目前,人们正在考虑几种治疗脊髓损伤 (SCI) 影响的治疗方法。一方面,干细胞(SCs),特别是神经干细胞/祖细胞(NSPCs)的移植具有很大的前景,因为这些细胞具有分化为神经组织细胞的潜力,能够增强内源性再生并防止炎症过程的发展。另一方面,用合成基质,特别是水凝胶替代受损的神经组织具有很大的前景,因为水凝胶可以通过脊髓损伤区域为受伤神经纤维的再生生长创造人工条件,即刺激和支持轴突再生和髓鞘形成。在这项工作中,我们通过将鼠海马 NSPC 接种(注射或再水合)到杂孔 pHPMA 水凝胶(NeuroGel)中来结合这两种新方法。在水凝胶内(培养 10 天),NSPC 更多地分化为神经元:19.48%±1.71%(将 NSPC 注射到水凝胶中)和 36.49%±4.20%(将水凝胶再水合到 NSPC 悬浮液中);在对照培养物中,神经元分化水平仅为 2.40%±0.31%。
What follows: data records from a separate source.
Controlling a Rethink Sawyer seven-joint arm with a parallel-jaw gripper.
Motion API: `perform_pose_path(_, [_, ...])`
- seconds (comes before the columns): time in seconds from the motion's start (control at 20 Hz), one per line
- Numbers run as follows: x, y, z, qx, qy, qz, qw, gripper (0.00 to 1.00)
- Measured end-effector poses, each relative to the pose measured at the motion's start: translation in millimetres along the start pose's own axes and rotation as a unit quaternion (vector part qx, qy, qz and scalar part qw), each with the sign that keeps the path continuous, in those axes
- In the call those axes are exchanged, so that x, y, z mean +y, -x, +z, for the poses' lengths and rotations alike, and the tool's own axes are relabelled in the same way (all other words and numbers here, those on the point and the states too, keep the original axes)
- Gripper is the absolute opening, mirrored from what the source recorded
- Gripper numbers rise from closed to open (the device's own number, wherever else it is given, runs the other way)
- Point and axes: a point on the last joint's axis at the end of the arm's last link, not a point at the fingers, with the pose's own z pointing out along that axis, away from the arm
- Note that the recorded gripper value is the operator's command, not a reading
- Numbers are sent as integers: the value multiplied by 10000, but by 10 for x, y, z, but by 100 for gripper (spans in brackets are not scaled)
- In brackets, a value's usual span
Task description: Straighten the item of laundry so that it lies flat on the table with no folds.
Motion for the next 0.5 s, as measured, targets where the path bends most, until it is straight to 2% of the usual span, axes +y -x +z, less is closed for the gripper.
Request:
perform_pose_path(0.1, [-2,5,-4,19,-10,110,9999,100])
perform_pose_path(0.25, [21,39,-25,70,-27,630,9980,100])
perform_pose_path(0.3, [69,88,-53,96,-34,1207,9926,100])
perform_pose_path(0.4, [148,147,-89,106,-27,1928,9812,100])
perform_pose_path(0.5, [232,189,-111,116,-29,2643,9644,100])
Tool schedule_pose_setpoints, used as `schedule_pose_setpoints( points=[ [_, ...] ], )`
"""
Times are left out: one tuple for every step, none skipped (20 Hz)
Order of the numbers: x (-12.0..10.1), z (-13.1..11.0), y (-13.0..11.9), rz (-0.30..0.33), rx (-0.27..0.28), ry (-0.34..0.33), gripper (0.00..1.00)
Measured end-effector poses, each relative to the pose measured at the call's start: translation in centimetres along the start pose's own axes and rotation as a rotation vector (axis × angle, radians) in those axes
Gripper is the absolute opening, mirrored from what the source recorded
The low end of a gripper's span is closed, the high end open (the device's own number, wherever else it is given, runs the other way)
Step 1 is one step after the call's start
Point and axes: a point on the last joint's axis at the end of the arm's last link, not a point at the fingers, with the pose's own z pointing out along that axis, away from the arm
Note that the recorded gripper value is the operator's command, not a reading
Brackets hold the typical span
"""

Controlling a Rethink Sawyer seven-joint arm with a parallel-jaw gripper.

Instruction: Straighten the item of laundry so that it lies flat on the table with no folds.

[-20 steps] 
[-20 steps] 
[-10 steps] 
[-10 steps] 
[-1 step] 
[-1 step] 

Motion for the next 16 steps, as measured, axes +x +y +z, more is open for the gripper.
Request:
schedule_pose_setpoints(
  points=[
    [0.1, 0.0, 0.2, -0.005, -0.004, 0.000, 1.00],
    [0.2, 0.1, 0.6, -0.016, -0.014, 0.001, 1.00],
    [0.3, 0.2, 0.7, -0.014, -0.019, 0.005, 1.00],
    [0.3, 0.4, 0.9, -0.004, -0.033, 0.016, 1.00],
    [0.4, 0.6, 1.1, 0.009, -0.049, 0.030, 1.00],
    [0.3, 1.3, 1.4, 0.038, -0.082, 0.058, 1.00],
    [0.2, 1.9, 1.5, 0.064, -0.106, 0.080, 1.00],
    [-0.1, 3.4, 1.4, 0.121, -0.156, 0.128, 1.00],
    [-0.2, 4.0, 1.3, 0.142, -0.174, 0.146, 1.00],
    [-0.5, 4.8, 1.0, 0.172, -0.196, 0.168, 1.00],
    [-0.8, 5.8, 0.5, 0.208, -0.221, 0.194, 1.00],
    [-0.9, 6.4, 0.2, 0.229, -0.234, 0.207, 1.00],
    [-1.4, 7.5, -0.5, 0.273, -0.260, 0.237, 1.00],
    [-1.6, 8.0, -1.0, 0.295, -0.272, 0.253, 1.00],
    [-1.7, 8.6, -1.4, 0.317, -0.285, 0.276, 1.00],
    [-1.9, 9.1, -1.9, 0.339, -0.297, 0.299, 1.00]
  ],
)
还观察到 NSPC 分化为神经胶质细胞,特别是少突胶质前体细胞,注射和再水化变体分别为 8.89%±2.15%和 6.21%±0.80%;在对照中为 28.75%±2.08%。在对照 NSPC 培养物中,只有少量的星形胶质细胞-2.11%±0.43%。在水凝胶内,未观察到 NSPC 分化为星形胶质细胞。体外数据表明,水凝胶促进 NSPC 向神经元分化,并抑制向神经胶质细胞分化。体内研究表明,在大鼠脊髓损伤后植入水凝胶+NSPC 复合物后(SCI 后约 7 个月),脊髓组织有创伤后恢复。植入物区域与受者组织紧密相连,受者细胞自由生长到植入物本身。在植入物内,可以看到形成的密集神经元网络。总之,这些结果主要是进一步研究基于带有接种不同来源干细胞的 pHPMA 水凝胶的植入物的实验基础,并且数据还表明使用综合方法的可行性和效率,以减少可能的负面副作用并促进 SCI 后的康复过程。